José Carlos Somoza revisite avec panache le mythe de Frankenstein, qui lui-même revisitait le mythe de Prométhée (vous me suivez ?). Avec le « Prométhée moderne » de Mary Shelley, l'homme défie Dieu en créant la vie, et la Créature se retourne contre son créateur. Somoza reprend le même thème et invente l'une des créatures les plus terrifiantes – et je pèse mes mots – de la science-fiction actuelle : j'ai nommé Zigzag, qui peut faire passer le Gritche d'Hypérion pour un vulgaire assemblage de boîtes de conserves et les monstres de la mythologie lovecraftienne pour une famille d'aimables batraciens annonçant la météo. Zigzag est un être pervers et cruel, d'origine mystérieuse, aux desseins insondables, aux pouvoirs illimités, qui semble être doué d'ubiquité et développer une inexplicable addiction aux carnages sanguinolents, ciblant notre groupe de scientifiques de haut niveau.
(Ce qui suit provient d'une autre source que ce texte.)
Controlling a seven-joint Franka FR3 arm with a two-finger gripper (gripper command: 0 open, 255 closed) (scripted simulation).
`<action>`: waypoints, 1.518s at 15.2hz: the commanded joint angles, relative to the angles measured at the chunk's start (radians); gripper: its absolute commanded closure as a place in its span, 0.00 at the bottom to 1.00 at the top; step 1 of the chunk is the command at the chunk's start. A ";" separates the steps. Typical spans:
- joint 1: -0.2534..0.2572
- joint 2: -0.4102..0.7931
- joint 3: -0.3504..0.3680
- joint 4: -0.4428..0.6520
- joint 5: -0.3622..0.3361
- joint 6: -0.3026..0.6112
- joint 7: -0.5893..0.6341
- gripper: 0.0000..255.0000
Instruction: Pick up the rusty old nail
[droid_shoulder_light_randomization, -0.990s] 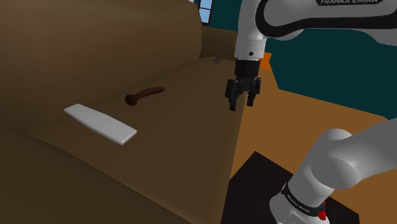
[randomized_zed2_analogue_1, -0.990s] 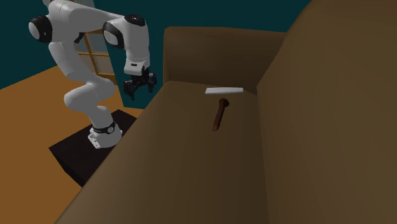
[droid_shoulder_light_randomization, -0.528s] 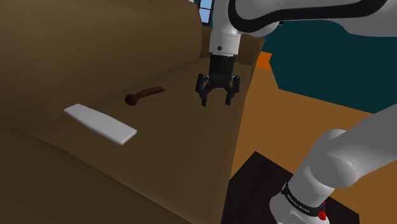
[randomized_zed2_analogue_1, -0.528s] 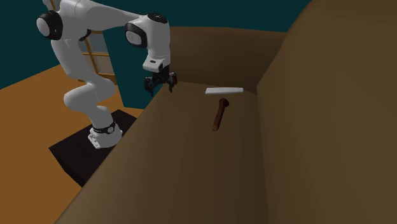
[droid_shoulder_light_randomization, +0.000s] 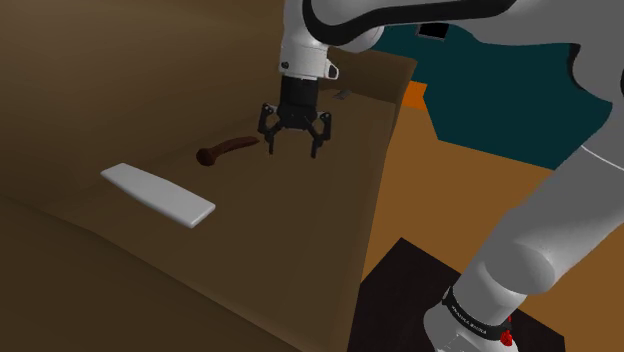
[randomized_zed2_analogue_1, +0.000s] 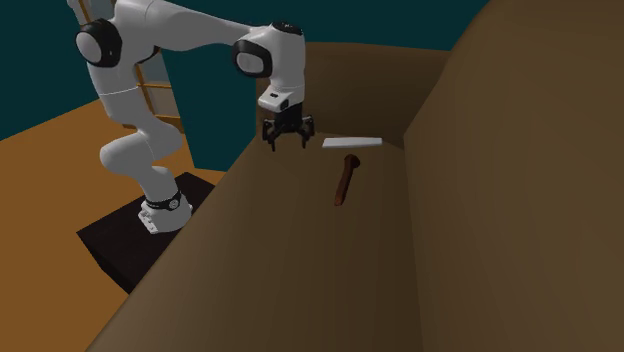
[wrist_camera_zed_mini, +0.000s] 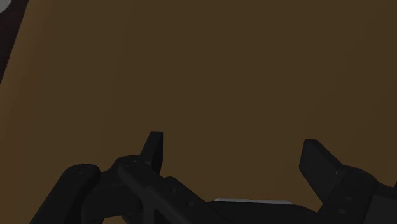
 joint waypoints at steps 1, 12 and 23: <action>-0.004 0.076 0.021 0.063 -0.035 0.025 0.105 0.00; 0.096 0.530 0.005 0.603 -0.289 -0.036 0.595 0.00; 0.111 0.596 -0.019 0.600 -0.319 0.038 0.654 0.00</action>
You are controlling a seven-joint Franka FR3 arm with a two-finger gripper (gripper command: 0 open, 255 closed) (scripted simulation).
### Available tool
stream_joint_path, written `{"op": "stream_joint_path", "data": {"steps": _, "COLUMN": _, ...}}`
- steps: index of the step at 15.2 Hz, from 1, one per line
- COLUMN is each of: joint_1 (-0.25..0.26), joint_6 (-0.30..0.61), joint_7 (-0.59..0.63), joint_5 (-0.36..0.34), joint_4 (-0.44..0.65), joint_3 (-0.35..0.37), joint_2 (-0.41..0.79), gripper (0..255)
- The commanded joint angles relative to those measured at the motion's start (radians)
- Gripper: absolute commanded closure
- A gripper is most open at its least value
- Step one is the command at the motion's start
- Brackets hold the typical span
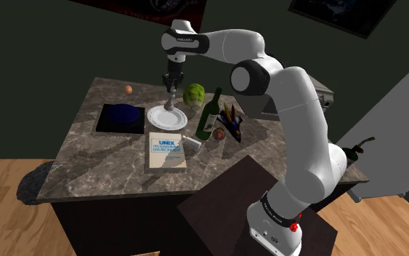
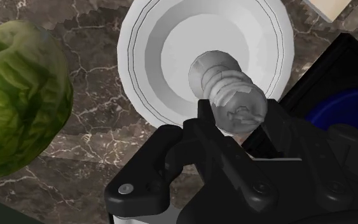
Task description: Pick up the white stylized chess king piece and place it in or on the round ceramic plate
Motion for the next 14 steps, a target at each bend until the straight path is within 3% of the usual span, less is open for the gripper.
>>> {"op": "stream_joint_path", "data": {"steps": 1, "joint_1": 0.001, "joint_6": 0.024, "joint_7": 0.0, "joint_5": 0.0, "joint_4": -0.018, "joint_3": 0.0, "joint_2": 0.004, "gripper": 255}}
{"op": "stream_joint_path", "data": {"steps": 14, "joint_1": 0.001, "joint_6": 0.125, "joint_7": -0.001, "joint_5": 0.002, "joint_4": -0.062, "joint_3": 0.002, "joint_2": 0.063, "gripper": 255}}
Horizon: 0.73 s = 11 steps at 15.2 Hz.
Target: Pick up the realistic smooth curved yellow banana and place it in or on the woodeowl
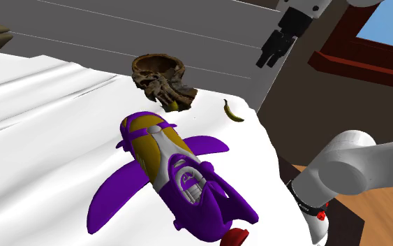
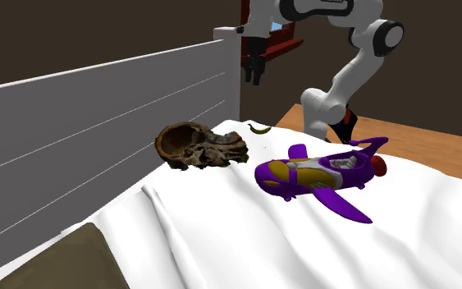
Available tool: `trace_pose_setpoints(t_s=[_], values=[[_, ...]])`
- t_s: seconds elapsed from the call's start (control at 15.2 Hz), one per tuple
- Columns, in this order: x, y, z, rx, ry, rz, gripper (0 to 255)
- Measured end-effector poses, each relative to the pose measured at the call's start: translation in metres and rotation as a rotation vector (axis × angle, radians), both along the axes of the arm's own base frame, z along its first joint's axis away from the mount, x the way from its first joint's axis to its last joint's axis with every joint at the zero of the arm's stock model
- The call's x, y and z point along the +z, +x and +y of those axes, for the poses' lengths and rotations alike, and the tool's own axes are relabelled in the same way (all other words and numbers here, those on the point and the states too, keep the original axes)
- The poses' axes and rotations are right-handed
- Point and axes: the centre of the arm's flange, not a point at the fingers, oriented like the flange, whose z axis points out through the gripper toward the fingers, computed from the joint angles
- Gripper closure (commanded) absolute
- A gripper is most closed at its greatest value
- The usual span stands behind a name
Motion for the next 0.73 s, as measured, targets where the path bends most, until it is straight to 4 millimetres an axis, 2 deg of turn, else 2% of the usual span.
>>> trace_pose_setpoints(t_s=[0.13,0.26,0.73], values=[[-0.005,0.001,0.005,0.000,-0.005,0.007,0],[-0.019,0.005,0.022,-0.001,-0.021,0.032,0],[-0.084,0.018,0.092,-0.006,-0.091,0.137,0]])
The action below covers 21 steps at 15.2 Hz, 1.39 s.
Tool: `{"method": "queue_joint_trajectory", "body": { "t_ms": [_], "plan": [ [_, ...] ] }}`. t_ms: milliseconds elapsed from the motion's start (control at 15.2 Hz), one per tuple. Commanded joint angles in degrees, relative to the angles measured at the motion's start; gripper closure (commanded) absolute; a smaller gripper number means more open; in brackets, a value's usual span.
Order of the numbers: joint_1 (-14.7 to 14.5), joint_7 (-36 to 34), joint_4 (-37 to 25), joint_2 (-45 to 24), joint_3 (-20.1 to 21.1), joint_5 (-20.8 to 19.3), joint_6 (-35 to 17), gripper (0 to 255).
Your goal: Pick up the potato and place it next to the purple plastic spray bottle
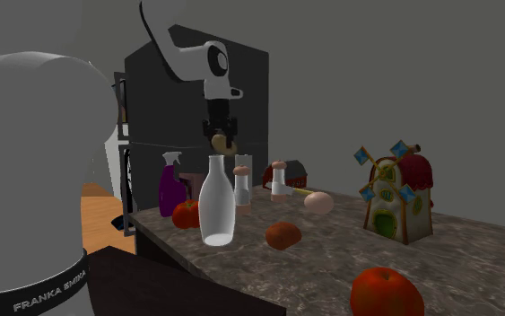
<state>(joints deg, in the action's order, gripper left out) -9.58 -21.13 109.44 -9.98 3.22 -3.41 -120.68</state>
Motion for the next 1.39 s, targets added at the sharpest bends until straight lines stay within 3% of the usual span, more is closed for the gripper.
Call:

Les scientifiques ont ouvert la boîte de Pandore, et ils vont s'en mordre les doigts.
Les commanditaires de l'opération ont évalué les profits potentiels d'une telle arme de destruction massive, et ils souhaitent ne pas en rester là, il suffirait de poursuivre les recherches, de maîtriser la bête et tout ira bien. Humm… à votre avis ? Zigzag mettra rapidement fin à ces illusions.
Mais d'où vient ce Zigzag ? Qui l'a créé ? Jusqu'au bout, on ne saura presque rien sur son origine, et c'est bien sur cette ultime énigme que les scientifiques survivants devront se pencher s'ils veulent parvenir à sauver leur peau. Une seule certitude : Zigzag est le fruit de leurs expériences passées sur la théorie du séquoia. Mais la recherche de la vérité va s'avérer d'autant plus complexe et difficile à mener que les chercheurs en question seront décimés les uns après les autres.
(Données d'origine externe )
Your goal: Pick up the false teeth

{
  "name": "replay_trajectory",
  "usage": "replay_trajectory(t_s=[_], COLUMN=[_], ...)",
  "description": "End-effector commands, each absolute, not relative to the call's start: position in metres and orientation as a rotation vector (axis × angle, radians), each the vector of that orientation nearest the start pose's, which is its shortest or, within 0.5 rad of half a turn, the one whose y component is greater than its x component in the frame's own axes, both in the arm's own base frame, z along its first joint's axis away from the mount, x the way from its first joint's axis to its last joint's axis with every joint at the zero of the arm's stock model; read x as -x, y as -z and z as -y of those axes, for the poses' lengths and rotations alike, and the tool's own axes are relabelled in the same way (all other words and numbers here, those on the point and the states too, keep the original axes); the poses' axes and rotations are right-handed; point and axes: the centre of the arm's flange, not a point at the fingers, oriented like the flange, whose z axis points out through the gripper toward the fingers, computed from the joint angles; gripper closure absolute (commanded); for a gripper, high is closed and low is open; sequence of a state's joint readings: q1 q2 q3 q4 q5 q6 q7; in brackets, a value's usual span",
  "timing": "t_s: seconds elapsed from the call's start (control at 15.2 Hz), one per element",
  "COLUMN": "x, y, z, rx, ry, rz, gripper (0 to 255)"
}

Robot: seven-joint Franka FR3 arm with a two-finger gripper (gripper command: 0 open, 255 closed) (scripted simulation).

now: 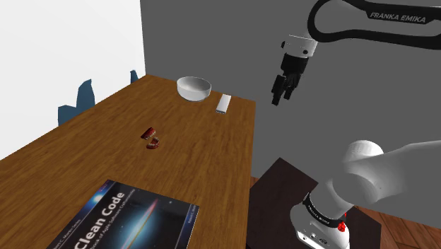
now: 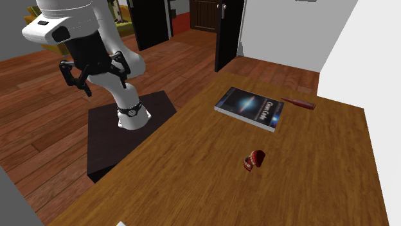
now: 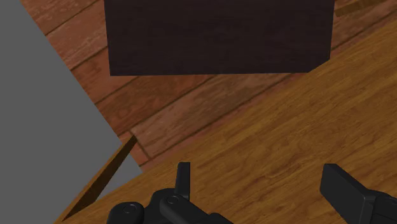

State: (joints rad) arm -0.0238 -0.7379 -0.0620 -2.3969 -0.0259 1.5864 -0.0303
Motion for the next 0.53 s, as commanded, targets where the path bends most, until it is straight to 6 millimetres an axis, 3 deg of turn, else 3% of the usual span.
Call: replay_trajectory(t_s=[0.0, 0.46], x=[-0.317, -0.374], y=[-0.557, -0.529], z=[0.034, -0.034], rx=[3.120, 3.124], ry=[-0.113, -0.123], rz=[-0.057, -0.058], gripper=[0, 0])
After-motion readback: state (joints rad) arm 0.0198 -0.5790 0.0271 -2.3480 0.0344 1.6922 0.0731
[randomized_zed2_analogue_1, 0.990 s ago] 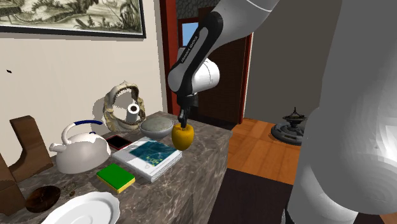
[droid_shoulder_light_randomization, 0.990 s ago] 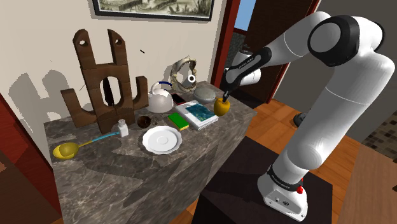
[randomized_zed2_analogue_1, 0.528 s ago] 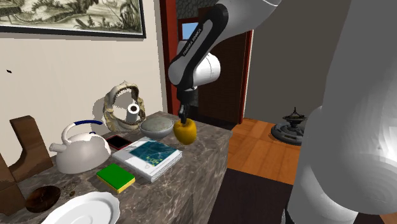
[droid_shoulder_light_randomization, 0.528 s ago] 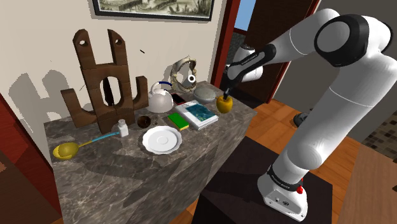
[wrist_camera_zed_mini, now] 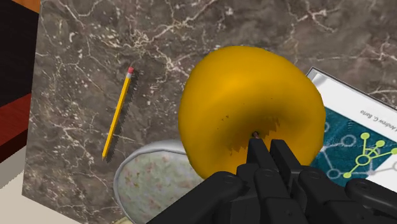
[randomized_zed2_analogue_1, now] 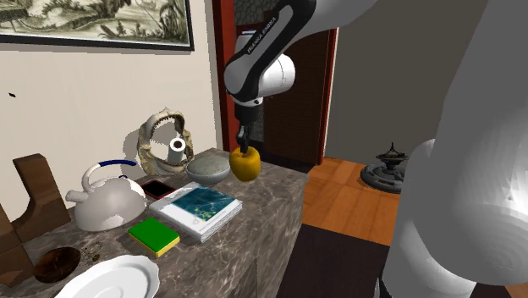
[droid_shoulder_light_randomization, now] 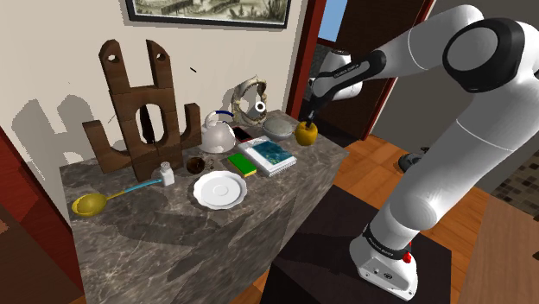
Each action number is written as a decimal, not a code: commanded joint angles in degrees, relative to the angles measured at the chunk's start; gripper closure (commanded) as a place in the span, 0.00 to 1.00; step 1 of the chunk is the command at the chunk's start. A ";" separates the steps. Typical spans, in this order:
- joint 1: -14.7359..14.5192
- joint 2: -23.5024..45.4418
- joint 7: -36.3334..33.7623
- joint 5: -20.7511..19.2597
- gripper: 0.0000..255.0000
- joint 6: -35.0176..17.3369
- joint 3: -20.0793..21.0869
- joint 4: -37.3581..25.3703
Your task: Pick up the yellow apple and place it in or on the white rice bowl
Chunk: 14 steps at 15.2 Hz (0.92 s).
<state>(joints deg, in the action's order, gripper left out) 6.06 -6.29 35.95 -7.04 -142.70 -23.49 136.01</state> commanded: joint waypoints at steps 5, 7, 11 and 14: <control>0.01 -2.64 -0.78 -0.96 1.00 4.84 0.55 -2.29; 0.02 -3.44 -0.92 -1.18 1.00 6.46 0.72 -3.15; 0.03 -4.87 -1.10 -1.50 1.00 9.70 1.04 -5.01; 0.02 -5.79 -1.18 -1.66 1.00 12.10 1.28 -6.52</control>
<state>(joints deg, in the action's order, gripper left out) 6.05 -11.63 34.80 -8.59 -131.38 -22.29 129.83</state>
Avant d'embarquer dans la lecture de ce roman, assurez-vous de la fermeture de vos portes et de vos fenêtres, et glissez le plus gros couteau de votre cuisine sous votre oreiller. La théorie des cordes est un roman qui accroche d'emblée le lecteur et propose plusieurs niveaux de lecture (le thriller proprement dit, une réflexion sur l'éthique scientifique, une autre sur la nature humaine…) ; José Carlos Somoza aime les intrigues bien ficelées et possède assurément plusieurs cordes à son arc.